Speaking te reo is "part and parcel" of being a New Zealander, a Northland high school principal says.
Ministry of Education figures show the number of secondary students taking te reo Maori are virtually unchanged from a decade ago.
Te reo enrolments peaked in 2008 at 26,339 students but slumped to 22,813 last year - a similar number to those learning French.
Tauraroa Area School principal Grant Burns said teachers and students were encouraged to use te reo every day at the school so the language was not a foreign concept.
"We believe that having some fluency and some ability to pronounce correctly is part and parcel of being a New Zealander."
Teachers used a "phrase of the week" and Maori language competitions were held weekly, Mr Burns said.
Learning a second language was also important for children's brain development, he said.
Public Service Association national secretary Brenda Pilott said public servants were now rewarded for Maori language competency.
"We have a number of collective agreements that specify an allowance for people who are competent in te reo and are using that as part of their work."
There was an increasing expectation that public servants could carry out some business in te reo, and it was important that they could respond competently, Mrs Pilott said.
Maori language immersion schools could be partly credited for the shift, she said.

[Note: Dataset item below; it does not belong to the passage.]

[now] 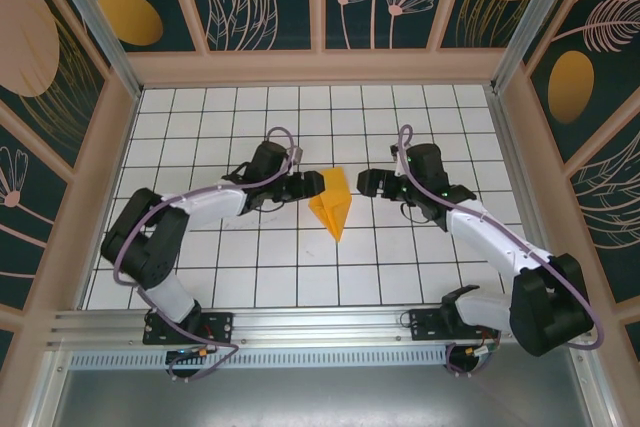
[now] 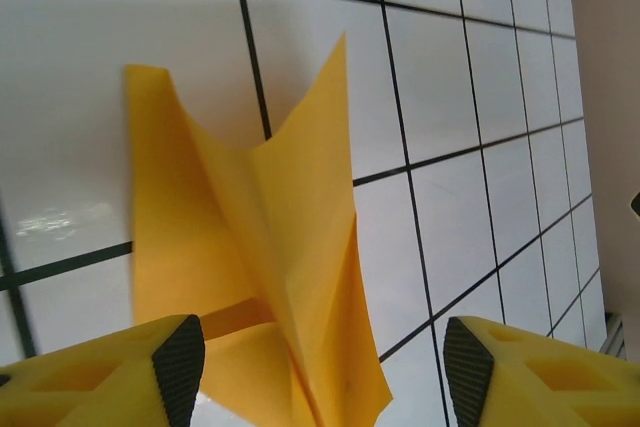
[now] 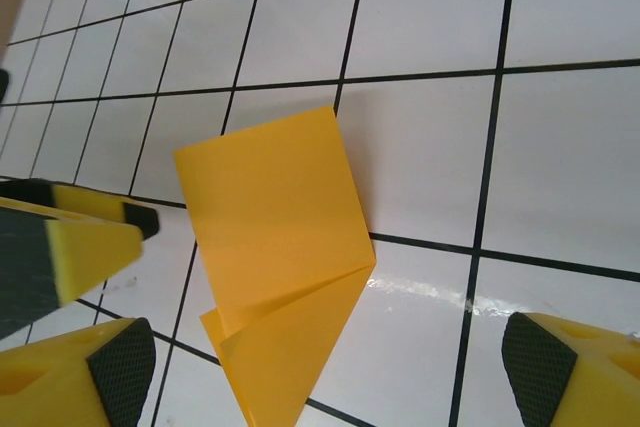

Latest available census data from 2001 to 2006 revealed a drop in people's ability to hold an everyday conversation in Maori from 25.2 to 23.7 per cent.
Te reo Maori is not a compulsory part of the curriculum, but the Education Act requires schools to take "reasonable steps" to provide language instruction if it is asked for by parents.
"The New Zealand Curriculum Treaty of Waitangi principle sets a clear expectation that schools should provide opportunities for students to learn about Maori language and culture," an Education Ministry spokesman said.